Using a Checklist Is No Substitute for Critical

Thinking

• Continually weigh the importance of what is heard and observed

• Is this important enough to pursue?

• Might this line of questioning lead to a critical finding?

• Was that explanation reasonable?

• What is that black stuff ?

Checklists are not necessarily our friends

• Tend to pave over important distinctions.

• Relying too heavily on checklists creates a danger of developing a sort

of “robot” mentality in which everything has equal weight, and is either

one way or the other:

• Yes/no,

• High/low,

• Compliant/noncompliant

Best Practices 1

• Keep your checklists current.

• Necessary to update checklists to reflect new regulations and guidance's, recent

citations and Warning Letters, and other current events.

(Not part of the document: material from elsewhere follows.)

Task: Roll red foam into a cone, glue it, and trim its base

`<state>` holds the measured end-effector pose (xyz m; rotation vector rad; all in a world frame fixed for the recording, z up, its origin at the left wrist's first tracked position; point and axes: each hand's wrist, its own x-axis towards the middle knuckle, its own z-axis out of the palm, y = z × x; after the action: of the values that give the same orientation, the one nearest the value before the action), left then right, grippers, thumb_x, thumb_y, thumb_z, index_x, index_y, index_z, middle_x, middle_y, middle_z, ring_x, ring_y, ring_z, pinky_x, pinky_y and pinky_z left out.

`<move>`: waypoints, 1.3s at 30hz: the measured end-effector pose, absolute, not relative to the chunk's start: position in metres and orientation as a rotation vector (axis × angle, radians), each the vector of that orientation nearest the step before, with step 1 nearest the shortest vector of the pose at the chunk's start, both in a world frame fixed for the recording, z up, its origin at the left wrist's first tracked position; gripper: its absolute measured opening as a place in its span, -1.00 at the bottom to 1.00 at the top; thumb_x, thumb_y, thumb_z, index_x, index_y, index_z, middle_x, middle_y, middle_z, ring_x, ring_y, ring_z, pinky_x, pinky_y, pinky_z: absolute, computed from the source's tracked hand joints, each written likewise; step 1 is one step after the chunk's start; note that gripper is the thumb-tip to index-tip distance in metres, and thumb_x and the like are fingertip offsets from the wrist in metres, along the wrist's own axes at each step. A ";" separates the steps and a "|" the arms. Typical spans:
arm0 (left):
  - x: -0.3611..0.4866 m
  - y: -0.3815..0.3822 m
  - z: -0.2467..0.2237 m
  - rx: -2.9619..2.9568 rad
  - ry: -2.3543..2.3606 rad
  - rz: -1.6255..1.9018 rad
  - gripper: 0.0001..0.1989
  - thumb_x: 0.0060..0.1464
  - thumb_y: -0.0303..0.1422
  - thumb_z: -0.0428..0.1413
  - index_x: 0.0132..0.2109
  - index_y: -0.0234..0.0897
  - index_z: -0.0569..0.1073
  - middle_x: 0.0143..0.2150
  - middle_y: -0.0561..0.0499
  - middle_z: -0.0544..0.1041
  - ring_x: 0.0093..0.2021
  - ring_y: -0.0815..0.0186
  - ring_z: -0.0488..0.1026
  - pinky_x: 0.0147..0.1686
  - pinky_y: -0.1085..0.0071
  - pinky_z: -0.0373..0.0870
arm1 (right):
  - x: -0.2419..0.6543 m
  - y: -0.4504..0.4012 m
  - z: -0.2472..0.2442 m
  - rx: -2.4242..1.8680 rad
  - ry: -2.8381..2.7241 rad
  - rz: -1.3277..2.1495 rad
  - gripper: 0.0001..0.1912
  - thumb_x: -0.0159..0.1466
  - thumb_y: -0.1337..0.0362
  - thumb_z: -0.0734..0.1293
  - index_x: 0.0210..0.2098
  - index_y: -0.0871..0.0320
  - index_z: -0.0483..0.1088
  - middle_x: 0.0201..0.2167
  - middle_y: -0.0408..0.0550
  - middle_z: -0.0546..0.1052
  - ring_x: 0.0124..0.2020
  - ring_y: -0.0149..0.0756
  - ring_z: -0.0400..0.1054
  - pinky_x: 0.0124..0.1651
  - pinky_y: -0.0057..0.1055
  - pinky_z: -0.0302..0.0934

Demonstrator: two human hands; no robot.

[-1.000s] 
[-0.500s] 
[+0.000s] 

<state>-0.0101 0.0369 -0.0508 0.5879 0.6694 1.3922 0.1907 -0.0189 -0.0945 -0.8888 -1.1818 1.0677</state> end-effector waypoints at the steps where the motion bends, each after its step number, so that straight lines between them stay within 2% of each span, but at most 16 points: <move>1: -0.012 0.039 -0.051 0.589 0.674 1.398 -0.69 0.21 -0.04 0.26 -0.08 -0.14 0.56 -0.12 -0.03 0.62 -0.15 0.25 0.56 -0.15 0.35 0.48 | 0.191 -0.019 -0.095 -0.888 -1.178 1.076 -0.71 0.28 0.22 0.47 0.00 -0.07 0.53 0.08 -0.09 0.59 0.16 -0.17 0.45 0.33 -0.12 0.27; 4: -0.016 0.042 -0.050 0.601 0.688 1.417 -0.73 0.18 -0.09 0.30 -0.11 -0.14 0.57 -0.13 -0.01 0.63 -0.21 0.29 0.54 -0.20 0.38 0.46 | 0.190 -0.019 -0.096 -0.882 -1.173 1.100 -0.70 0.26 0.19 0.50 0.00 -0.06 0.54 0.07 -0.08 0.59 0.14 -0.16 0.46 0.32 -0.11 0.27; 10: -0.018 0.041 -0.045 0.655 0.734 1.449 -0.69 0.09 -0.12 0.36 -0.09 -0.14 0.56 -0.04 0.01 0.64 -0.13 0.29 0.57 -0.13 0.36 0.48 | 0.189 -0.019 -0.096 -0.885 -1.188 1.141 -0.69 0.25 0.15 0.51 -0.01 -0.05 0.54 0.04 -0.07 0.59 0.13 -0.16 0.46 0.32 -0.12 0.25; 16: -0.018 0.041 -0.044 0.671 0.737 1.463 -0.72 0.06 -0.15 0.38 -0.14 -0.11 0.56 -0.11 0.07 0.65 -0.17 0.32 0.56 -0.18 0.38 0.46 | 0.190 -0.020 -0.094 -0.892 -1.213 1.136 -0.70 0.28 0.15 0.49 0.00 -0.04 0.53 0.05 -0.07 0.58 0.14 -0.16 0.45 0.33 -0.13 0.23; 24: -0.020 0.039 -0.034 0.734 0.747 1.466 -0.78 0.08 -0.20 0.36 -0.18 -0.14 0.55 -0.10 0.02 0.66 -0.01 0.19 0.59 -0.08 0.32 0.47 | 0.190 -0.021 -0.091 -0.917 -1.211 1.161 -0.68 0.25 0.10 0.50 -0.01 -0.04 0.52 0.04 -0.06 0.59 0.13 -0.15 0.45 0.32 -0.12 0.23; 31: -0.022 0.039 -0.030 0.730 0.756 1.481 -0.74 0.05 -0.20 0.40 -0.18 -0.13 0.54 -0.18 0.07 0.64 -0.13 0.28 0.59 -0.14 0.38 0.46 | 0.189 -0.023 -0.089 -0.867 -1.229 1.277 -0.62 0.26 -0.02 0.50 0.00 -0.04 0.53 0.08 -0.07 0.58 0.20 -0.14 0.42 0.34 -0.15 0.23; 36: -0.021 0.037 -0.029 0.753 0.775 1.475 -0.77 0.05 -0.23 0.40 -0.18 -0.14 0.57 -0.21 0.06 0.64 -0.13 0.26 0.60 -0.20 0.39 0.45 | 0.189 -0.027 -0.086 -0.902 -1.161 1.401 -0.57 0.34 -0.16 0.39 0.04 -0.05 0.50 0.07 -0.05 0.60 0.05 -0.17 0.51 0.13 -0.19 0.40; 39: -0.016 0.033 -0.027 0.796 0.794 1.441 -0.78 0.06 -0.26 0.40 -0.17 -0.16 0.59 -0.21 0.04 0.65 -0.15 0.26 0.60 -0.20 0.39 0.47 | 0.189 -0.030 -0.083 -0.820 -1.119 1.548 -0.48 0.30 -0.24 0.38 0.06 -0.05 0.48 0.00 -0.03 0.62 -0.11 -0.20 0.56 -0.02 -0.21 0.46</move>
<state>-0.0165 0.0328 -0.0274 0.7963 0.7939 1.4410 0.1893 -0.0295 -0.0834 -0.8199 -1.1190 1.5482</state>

• Make revisions to accommodate advancements in technology or changes to

standard industry practices

• Add entries designed to catch issues you found during audits that are not

covered by your current checklist.

• Subtract questions when you can, are there any questions you can stop asking?

Best Practices 2

• Second, be prepared with follow-up questions designed to bring about

productive dialog:

• Can you walk me through that?

• Can you demonstrate that? (These questions are particularly useful when the

auditor is unsure whether something is actually a finding.)

• Can you show me the documentation which supports that?

• What proof do you have that it happened as you describe?

• Why?

A cautionary tale - (Don’t be) The Robot Chef

• “Mommy, why do you cut the ends off your pot roast before you cook it?”

• “Because my mother did; I don’t know why.”

• “Gramma, why do you cut the ends off your pot roast before you cook it?”

• “Because my mother did; I don’t know why.”

• “Nonna, why do you cut the ends off your pot roast before you cook it?”

• “So it fits in my small roasting pan.”

• Moral: Always ask why. You’ll get more pot roast!